Sayın Türkel’in bu değerlendirmesine aynen katılıyoruz. Türk-İş ve onun üyesi sendikalar ve doğal olarak Hak-İş Konfederasyonu ve üye sendikaları siyasi iktidar yalakalığından vazgeçmedikce, hükümetin gölgesinde ve onun koruması altında üye kazanmaktan, büyümekten umudunu kesmedikçe, iktidarın işçi ve sendika karşıtı kararlarına karşı direnmeyi öğrenmedikce, patronların toplu sözleşme yapmak için tercih ettikleri sendika olma kimliğini reddetmedikçe işçi sınıfı içinde bulunduğu karanlıktan kurtulamayacaktır.

Türk-İş’te yapısal değişikliğin sağlanması ilkesel çağdaşlığın gerçekleşmesi nasıl sağlanmalıdır. Bunun yapılması için tek yol vardır: ülkenin işçi sınıfına gönül vermiş, sistemin esenliğine inanmış yetkin bilim adamlarından oluşacak bir kurul Türk-İş için yeni bir tüzük ve ilkeler bildirgesi hazırlayacaktır. Tüzükte ve bildirgede sendikaların siyasal duruşuna, etik sorununa, sendikalar arası yarışa, işçilerin ve yöneticilerin eğitime kadar her boyutun düzenlenmesi önemlidir.

Bu girişimi kim başlatacaktır? Sendikacılığı fildişi kulesinin rahatlığı ve rehaveti ile yapmaya alışmış, işçi sınıfından koparak siyasal iktidara yaslanmayı sendikacılık olarak kabul etmiş Türk-İş yöneticilerinin bu girişimi yapması düşünülemez.

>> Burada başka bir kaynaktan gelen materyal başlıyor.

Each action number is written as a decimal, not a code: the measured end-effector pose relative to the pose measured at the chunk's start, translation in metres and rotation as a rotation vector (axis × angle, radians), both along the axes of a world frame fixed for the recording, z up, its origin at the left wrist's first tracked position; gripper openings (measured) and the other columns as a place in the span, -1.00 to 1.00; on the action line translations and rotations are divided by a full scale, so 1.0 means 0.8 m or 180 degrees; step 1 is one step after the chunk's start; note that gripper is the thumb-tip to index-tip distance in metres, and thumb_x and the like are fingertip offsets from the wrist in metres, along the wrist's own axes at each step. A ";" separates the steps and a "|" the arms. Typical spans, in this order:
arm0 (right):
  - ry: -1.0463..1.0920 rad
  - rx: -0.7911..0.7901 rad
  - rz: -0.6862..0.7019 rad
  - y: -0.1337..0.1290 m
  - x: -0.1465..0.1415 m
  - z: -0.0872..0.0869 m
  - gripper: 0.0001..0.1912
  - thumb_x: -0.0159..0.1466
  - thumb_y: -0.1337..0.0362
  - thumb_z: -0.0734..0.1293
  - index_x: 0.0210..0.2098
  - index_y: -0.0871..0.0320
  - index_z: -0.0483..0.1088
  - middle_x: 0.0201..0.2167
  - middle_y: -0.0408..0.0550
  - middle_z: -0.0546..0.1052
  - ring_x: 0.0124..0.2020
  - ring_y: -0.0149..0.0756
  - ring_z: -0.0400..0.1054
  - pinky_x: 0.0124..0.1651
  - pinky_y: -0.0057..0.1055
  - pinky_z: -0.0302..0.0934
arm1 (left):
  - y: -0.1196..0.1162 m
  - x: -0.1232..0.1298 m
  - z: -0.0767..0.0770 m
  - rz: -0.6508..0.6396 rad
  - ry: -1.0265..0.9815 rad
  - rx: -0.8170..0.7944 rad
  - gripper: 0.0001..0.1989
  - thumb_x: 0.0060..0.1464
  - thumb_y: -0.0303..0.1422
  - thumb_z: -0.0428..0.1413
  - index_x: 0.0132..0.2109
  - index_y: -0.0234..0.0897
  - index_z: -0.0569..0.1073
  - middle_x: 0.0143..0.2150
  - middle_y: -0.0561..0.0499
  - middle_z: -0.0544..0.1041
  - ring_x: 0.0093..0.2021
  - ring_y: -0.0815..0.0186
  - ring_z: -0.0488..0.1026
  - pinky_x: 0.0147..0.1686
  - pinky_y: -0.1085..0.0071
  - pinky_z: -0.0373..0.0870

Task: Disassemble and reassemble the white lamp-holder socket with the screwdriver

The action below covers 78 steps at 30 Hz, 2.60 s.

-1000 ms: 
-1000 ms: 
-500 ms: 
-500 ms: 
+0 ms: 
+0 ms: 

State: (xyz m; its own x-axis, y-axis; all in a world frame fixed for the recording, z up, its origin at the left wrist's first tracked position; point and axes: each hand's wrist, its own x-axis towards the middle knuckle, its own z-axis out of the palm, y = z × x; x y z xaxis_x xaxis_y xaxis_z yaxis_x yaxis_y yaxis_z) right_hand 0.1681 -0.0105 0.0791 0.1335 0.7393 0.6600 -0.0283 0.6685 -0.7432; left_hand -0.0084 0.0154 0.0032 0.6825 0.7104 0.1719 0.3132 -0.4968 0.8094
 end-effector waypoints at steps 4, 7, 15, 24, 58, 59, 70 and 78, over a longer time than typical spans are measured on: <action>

Bindikleri kayığı, batar diye sallamaktan ödleri kopanlar kuzuların sessizliği tavırlarını sürdürmeye devam edeceklerdir. Öyleyse kim bu Gordiyom’un düğümünü çözecektir. Elinde kılıcı ile İskender rolünü kim oynayacaktır?

Akla ilk gelen Sendikâl Güç Birliği Platformudur . Bunlar ortak bir ilkeler listesi hazırlayarak bilim adamlarının öncülük edeceği bir “âkiller meclisi” oluşturabilirler. Kendi sorunu olmadığı halde sendikacılığımızın bütün olarak kişilik kazanması adına DİSK’de bu girişime destek verebilir.

Gelişmeler ve yaşananlar öylesine umut kırıcı ki, böyle bir girişim yakın zamanda gerçekleştirilmezse ülkemizde özgür sendikacılık hepten yok olabilir. Onun için,”aman dikkat” diyoruz.